• **What needs to be done**
Nothing except the pictures should be left out when you reproduce the listing exactly.

• **Available data**
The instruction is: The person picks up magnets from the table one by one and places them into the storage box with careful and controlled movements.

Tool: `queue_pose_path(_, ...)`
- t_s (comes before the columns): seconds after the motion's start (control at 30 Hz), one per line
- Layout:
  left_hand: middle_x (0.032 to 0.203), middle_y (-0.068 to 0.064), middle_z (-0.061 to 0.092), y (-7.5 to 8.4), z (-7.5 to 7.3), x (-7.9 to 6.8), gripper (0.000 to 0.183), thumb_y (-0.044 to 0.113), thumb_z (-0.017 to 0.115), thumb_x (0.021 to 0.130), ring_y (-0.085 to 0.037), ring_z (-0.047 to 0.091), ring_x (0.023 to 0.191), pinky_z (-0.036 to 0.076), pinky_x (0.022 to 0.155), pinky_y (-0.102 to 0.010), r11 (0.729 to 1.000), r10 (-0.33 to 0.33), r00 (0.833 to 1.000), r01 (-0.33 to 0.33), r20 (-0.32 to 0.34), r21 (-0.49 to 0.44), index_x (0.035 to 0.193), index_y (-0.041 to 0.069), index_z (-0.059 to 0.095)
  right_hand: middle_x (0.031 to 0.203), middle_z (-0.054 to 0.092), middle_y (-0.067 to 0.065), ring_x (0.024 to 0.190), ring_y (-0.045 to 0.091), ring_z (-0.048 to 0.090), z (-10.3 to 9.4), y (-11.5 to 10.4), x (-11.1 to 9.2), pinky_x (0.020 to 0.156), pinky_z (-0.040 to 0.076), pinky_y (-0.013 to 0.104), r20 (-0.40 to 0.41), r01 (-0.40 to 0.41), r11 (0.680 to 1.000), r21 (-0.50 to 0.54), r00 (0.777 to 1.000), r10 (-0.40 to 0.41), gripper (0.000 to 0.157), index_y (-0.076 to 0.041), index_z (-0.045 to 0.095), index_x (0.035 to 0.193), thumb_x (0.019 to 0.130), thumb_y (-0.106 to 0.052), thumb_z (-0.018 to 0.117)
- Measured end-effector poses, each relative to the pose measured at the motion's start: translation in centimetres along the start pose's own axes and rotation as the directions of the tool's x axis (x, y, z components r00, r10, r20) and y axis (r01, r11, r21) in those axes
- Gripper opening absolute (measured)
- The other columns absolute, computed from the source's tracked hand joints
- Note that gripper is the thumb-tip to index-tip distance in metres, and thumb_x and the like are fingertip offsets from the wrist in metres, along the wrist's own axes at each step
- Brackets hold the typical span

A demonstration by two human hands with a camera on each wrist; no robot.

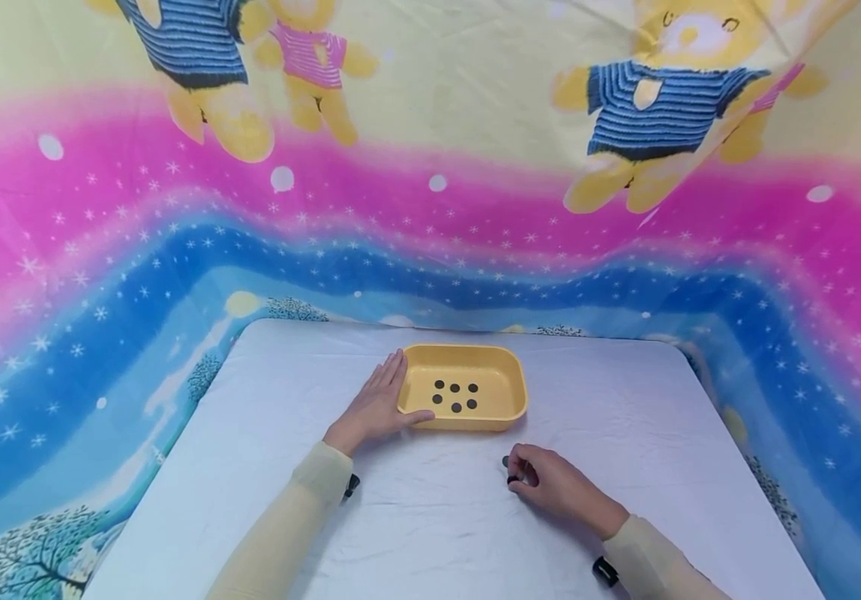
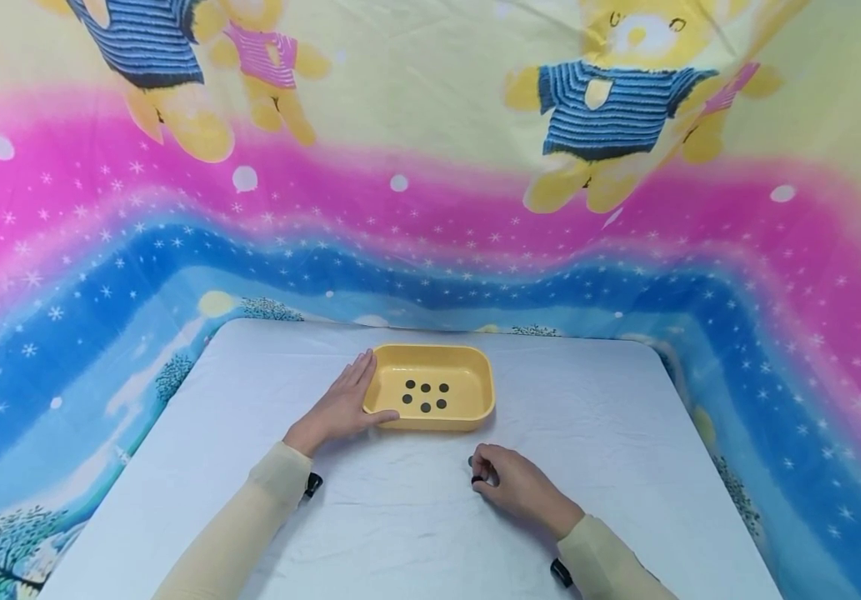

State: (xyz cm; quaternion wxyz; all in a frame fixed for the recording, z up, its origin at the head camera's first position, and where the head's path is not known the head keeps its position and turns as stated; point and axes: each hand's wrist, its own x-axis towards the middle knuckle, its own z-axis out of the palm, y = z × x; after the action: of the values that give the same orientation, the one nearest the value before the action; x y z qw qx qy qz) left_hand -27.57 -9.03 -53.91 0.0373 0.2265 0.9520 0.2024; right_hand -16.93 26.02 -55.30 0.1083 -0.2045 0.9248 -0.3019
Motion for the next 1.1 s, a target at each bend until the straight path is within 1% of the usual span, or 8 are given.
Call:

• **Exercise solution**
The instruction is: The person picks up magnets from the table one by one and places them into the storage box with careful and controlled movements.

Tool: `queue_pose_path(_, ...)`
- t_s (comes before the columns): seconds after the motion's start (control at 30 Hz), one per line
- Layout:
  left_hand: middle_x (0.032 to 0.203), middle_y (-0.068 to 0.064), middle_z (-0.061 to 0.092), y (-7.5 to 8.4), z (-7.5 to 7.3), x (-7.9 to 6.8), gripper (0.000 to 0.183), thumb_y (-0.044 to 0.113), thumb_z (-0.017 to 0.115), thumb_x (0.021 to 0.130), ring_y (-0.085 to 0.037), ring_z (-0.047 to 0.091), ring_x (0.023 to 0.191), pinky_z (-0.036 to 0.076), pinky_x (0.022 to 0.155), pinky_y (-0.102 to 0.010), r11 (0.729 to 1.000), r10 (-0.33 to 0.33), r00 (0.833 to 1.000), r01 (-0.33 to 0.33), r20 (-0.32 to 0.34), r21 (-0.49 to 0.44), index_x (0.035 to 0.193), index_y (-0.041 to 0.069), index_z (-0.059 to 0.095)
  right_hand: middle_x (0.031 to 0.203), middle_z (-0.054 to 0.092), middle_y (-0.067 to 0.065), ring_x (0.024 to 0.190), ring_y (-0.045 to 0.091), ring_z (-0.048 to 0.090), z (-10.3 to 9.4), y (-11.5 to 10.4), x (-11.1 to 9.2), pinky_x (0.020 to 0.156), pinky_z (-0.040 to 0.076), pinky_y (-0.013 to 0.104), r20 (-0.40 to 0.41), r01 (-0.40 to 0.41), r11 (0.680 to 1.000), r21 (-0.50 to 0.54), r00 (0.777 to 1.000), r10 (-0.40 to 0.41), gripper (0.000 to 0.157), index_y (-0.076 to 0.041), index_z (-0.045 to 0.095), index_x (0.035 to 0.193), thumb_x (0.019 to 0.130), thumb_y (-0.106 to 0.052), thumb_z (-0.018 to 0.117)
- Measured end-effector poses, each relative to the pose measured at the motion's start: translation in centimetres along the start pose's own axes and rotation as the directions of the tool's x axis (x, y, z components r00, r10, r20) and y axis (r01, r11, r21) in those axes
- Gripper opening absolute (measured)
- The other columns absolute, computed from the source's tracked hand joints
- Note that gripper is the thumb-tip to index-tip distance in metres, and thumb_x and the like are fingertip offsets from the wrist in metres, along the wrist's own axes at each step
- Brackets hold the typical span

A demonstration by two human hands with a camera on each wrist; no robot.


State: (xyz cm; quaternion wxyz; all in a frame fixed for the recording, z up, its origin at the head camera's first position, and where the head's path is not known the head keeps its position and turns as stated; point and axes: each hand's wrist, its own x-axis towards the middle knuckle, its own z-axis out of the palm, y = z × x; after the action: of the values that give the same orientation, the one nearest the value before the action; x y z qw qx qy qz) left_hand -27.57 -9.03 -53.91 0.0373 0.2265 0.9520 0.2024; right_hand -16.93 26.02 -55.30 0.1083 -0.2045 0.9248 -0.3019
Motion for the next 1.1 s, a target at each bend until the straight path is within 1% of the usual span, or 8 are given.
Call:

Nothing more belongs to the answer.